::: PROVIDED MATERIAL

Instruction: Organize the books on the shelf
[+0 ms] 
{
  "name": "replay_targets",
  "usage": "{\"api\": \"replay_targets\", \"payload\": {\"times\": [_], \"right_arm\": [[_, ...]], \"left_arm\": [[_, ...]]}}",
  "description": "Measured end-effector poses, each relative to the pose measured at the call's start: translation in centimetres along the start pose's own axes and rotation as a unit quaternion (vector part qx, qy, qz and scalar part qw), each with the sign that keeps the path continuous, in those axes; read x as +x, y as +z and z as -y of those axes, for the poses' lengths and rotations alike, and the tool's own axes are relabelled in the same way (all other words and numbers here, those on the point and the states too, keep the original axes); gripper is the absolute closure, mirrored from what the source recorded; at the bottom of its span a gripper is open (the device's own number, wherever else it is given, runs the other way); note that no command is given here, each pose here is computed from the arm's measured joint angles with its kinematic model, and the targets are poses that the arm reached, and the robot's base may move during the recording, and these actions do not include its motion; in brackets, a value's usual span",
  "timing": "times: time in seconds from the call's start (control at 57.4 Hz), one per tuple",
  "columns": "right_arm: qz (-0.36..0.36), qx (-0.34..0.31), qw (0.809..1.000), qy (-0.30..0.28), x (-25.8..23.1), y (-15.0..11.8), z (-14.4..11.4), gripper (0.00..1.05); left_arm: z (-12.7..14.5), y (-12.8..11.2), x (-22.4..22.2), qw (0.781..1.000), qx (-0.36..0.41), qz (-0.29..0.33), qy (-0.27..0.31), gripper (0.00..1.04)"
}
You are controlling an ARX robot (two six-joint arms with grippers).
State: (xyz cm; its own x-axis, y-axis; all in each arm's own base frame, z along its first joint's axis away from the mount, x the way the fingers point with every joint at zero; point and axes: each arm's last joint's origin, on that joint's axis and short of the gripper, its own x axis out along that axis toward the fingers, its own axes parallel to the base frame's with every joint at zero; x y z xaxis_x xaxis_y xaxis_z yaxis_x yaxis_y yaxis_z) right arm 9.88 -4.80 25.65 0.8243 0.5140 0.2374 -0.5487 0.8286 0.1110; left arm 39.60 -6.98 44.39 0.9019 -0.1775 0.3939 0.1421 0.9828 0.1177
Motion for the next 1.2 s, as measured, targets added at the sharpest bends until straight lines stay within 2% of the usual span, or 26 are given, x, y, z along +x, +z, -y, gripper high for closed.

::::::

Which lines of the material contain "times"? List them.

  "usage": "{\"api\": \"replay_targets\", \"payload\": {\"times\": [_], \"right_arm\": [[_, ...]], \"left_arm\": [[_, ...]]}}",
  "timing": "times: time in seconds from the call's start (control at 57.4 Hz), one per tuple",

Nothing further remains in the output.